Екатерина приняла его в своей небольшой рабочей комнате безо всяких формальностей. Она была одна, и когда он вошел в комнату, то увидел ее сидевшей в кресле у письменного столика; на ней был неизменный утренний капот, в руке она вертела табакерку, памятную ему табакерку, с портретом Петра Великого. Яркий свет, падавший из окна, вблизи которого помещался письменный столик, озарял лицо Екатерины. Сергей невольно вздрогнул, разглядев лицо это. Уж и на выходе она показалась ему очень постаревшей и изменившейся, теперь же перемена оказывалась гораздо еще более значительной. Это было совсем увядшее, старое лицо; даже светлые глаза, после ночи, проведенной почти без сна, в беспокойных мыслях, казались потухшими. Она сидела несколько сгорбившись, с выражением не то усталости, не то сильного нездоровья.

— Здравствуйте! — проговорила она и протянула Сергею для поцелуя руку.

Он бережно взял эту руку и приложился к ней почти с тем ощущением, с каким прикладывался к руке покойника, — в этом чувстве было и благоговение, и жалость, и нечто тяжелое…

— Садитесь, — сказала Екатерина тихим голосом, указывая ему на стул, — побеседуем. Я давно собиралась повидаться с вами, да столько дел… не могла вот все удосужиться.

Она пристально взглянула на него, и вот в ее утомленных глазах вдруг мелькнула прежняя живость и прежняя проницательность. Она тоже поразилась переменой, происшедшей в Сергее. Она опять, как и вчера после разговора с Зубовым, вспомнила свежего, ежеминутно красневшего юношу, на руку которого когда-то опиралась, возвращаясь в тихий вечер с прогулки по замолкнувшим аллеям царскосельского сада. Теперь от этого юноши ничего не осталось; перед нею был окончательно сложившийся человек, и бледное, красивое лицо его с двумя-тремя преждевременными морщинами на высоком лбу говорило ей о невесело проведенной молодости. Но на этом красивом, тонком лице, сохранявшем родовые черты длинного ряда предков, почти всегда являвшихся среди различных событий русской истории, с признаками благородного и горделивого характера, Екатерина напрасно искала того, что думала найти в нем после разговора с Зубовым. Ее проницательный взгляд решительно не мог в нем подметить никакой враждебности, никакого смущения, никакой фальши. Екатерина чувствовала, как в ней воскресают прежняя симпатия и прежнее доверие к этому человеку. Она бессознательно улыбнулась ему тихой старческой улыбкой и потом, оживившись, стала его расспрашивать о том, что ее интересовало и на что он мог ей ответить как живой свидетель.

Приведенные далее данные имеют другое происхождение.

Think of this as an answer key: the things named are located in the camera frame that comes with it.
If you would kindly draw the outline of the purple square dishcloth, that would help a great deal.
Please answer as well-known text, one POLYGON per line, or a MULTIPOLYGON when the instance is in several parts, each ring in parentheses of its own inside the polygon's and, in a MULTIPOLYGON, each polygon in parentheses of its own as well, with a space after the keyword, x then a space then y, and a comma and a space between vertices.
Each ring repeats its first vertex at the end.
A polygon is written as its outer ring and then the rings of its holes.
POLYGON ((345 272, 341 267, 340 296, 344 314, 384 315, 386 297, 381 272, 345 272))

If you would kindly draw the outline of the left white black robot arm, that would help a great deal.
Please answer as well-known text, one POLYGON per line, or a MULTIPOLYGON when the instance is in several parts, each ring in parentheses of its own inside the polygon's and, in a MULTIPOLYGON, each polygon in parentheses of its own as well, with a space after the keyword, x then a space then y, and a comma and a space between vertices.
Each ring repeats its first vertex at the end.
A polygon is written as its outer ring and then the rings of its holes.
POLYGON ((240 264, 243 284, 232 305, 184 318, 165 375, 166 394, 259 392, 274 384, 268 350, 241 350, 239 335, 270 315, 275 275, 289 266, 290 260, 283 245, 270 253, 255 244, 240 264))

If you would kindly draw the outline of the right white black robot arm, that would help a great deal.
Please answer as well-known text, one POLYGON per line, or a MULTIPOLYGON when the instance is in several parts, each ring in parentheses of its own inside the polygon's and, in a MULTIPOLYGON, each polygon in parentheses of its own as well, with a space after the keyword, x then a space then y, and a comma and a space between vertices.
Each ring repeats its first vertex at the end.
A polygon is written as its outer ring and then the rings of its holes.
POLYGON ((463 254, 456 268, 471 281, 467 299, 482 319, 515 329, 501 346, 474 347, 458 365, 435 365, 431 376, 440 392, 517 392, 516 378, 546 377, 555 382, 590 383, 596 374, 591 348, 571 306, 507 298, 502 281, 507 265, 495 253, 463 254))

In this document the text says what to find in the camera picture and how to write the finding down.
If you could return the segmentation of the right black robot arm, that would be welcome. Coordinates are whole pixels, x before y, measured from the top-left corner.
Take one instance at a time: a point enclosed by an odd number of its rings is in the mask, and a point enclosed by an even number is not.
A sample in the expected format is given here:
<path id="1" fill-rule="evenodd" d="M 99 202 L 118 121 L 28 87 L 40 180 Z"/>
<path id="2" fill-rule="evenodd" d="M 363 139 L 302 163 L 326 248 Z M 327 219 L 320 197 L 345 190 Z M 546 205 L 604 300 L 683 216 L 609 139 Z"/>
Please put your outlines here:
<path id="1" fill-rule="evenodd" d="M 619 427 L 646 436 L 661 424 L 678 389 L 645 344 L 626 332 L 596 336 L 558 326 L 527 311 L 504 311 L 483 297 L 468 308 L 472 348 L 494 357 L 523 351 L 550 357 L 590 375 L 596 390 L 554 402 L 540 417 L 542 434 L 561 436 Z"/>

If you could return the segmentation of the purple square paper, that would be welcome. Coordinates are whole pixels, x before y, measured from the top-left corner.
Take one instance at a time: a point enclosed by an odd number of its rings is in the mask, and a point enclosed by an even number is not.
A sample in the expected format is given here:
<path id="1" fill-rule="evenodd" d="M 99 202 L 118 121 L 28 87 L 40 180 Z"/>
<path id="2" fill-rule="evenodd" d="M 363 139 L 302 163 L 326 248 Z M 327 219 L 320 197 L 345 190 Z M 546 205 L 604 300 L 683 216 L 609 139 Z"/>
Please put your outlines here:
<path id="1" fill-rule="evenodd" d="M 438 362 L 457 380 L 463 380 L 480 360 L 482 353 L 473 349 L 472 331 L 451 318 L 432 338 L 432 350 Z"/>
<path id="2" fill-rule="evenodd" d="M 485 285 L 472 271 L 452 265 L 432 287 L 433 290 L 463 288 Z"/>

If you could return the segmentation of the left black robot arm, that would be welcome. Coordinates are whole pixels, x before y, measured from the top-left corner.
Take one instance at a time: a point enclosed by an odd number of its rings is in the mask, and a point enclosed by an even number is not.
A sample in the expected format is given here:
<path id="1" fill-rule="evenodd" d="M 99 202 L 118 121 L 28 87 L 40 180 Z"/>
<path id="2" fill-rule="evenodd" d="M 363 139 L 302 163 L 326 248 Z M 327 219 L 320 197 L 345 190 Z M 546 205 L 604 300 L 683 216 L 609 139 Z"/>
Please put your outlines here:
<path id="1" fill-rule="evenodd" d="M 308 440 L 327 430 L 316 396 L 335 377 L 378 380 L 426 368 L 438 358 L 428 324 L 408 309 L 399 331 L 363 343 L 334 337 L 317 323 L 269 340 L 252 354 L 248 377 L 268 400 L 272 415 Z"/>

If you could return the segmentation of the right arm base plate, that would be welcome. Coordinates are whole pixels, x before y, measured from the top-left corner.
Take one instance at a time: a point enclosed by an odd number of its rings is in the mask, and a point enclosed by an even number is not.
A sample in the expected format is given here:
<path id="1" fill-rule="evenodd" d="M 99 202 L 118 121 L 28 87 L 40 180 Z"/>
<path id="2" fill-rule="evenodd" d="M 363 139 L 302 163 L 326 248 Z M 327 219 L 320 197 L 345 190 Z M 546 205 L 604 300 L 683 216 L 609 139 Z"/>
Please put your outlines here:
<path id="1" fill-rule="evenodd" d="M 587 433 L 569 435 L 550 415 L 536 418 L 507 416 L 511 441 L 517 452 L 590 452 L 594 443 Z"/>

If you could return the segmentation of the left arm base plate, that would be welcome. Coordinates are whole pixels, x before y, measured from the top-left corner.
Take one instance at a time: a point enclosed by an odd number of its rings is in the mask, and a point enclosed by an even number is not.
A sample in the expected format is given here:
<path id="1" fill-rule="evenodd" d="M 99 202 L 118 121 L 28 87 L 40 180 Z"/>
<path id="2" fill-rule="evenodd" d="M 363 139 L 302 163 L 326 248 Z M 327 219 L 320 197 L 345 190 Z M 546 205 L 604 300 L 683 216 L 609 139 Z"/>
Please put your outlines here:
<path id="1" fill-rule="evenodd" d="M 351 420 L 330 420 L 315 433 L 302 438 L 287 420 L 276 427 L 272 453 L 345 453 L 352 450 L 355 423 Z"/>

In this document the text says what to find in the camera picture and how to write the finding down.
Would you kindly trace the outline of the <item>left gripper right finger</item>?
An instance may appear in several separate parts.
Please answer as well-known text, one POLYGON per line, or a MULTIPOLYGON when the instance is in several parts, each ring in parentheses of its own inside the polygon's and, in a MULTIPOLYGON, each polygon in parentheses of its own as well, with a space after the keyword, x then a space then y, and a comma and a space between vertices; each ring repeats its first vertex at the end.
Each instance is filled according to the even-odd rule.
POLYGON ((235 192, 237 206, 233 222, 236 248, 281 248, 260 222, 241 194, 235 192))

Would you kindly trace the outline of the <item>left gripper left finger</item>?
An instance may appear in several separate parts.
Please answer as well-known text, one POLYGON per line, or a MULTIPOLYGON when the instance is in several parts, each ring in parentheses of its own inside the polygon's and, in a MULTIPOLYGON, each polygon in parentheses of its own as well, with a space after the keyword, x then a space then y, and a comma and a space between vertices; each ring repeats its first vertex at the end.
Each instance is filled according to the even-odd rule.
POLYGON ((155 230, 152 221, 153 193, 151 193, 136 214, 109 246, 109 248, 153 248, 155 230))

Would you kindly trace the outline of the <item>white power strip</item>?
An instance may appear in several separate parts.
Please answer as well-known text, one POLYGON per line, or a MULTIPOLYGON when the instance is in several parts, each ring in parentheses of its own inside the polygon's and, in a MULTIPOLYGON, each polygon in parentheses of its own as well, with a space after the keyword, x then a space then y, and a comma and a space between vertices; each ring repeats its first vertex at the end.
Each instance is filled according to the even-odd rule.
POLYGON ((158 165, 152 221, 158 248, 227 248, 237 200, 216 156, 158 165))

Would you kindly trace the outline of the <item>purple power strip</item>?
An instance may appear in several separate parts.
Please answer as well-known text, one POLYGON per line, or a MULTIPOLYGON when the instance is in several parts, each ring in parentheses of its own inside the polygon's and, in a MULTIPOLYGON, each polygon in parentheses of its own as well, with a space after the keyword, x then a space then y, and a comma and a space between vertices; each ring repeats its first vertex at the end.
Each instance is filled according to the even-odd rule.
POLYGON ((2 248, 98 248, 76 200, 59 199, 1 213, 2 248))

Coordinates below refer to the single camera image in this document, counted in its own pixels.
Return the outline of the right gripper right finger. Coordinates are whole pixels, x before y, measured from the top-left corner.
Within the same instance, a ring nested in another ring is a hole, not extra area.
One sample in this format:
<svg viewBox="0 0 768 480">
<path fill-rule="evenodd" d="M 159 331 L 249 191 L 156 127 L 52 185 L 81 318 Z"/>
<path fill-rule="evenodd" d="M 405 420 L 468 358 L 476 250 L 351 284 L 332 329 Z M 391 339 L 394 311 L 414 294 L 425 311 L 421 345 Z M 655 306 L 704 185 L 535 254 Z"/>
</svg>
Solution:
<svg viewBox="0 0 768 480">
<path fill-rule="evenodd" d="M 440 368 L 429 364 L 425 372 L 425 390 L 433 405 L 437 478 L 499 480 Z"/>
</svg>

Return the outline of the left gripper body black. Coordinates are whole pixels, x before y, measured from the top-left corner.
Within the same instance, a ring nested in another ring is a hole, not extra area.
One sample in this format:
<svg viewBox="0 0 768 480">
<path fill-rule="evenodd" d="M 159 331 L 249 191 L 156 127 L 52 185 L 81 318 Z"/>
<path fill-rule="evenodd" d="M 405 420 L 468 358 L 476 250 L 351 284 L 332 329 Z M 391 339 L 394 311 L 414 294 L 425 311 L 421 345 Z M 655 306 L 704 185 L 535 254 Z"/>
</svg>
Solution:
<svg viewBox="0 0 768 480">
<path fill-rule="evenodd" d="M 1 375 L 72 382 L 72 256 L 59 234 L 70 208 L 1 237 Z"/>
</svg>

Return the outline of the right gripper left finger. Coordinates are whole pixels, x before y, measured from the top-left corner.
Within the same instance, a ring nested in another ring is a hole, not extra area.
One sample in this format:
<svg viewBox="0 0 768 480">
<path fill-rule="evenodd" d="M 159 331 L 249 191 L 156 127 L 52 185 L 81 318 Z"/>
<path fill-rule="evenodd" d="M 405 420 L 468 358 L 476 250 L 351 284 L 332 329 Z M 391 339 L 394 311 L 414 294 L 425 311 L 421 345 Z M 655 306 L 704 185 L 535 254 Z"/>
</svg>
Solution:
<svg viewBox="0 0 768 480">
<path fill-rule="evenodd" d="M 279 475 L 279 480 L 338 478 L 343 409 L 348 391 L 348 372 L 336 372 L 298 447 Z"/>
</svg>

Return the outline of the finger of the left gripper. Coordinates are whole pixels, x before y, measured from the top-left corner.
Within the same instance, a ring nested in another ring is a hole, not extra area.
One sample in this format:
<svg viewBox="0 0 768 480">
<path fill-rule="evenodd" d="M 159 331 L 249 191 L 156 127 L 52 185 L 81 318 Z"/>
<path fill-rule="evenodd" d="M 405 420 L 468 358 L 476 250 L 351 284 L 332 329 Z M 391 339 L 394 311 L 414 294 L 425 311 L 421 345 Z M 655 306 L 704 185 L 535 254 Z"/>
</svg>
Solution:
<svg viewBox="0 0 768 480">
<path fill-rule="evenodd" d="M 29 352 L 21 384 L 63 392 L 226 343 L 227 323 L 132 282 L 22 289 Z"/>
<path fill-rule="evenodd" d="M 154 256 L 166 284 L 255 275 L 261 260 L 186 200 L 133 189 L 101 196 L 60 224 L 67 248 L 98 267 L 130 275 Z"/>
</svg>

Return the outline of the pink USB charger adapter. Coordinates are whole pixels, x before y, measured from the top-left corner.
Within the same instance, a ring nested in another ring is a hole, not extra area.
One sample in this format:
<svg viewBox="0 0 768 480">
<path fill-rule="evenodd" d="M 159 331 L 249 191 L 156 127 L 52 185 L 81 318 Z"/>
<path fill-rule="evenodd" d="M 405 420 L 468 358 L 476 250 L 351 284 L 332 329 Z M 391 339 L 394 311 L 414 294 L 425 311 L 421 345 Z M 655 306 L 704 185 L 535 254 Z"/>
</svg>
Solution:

Сергей мгновенно позабыл эту поразившую его в ней перемену. Он видел перед собою умную и тонкую женщину, не ограничивавшуюся расспросами, но вставлявшую то и дело свои замечания, в которых всегда сквозило большое понимание предмета, критический ум, ясность мысли и блестящее остроумие. Скоро он сам оживился, всякое смущение и неловкость были позабыты, он говорил много, он рисовал ей смелыми красками жизнь английского двора и высшего общества, представлял характеристики интересовавших ее политических деятелей. Она слушала все с возраставшим вниманием, по-видимому, совершенно довольная своим собеседником, и оба они не замечали, как шло время.

Но вот предмет беседы начал истощаться, оживление государыни проходило. Сергей видел в ней уже не просто умную собеседницу, а свою государыню: он сдерживался и обдумывал каждое слово.

— Благодарю вас, — сказала Екатерина, — вы сообщили мне много интересного, и я очень рада, что многие мои предположения оправдываются или по крайней мере подтверждаются вашими личными наблюдениями.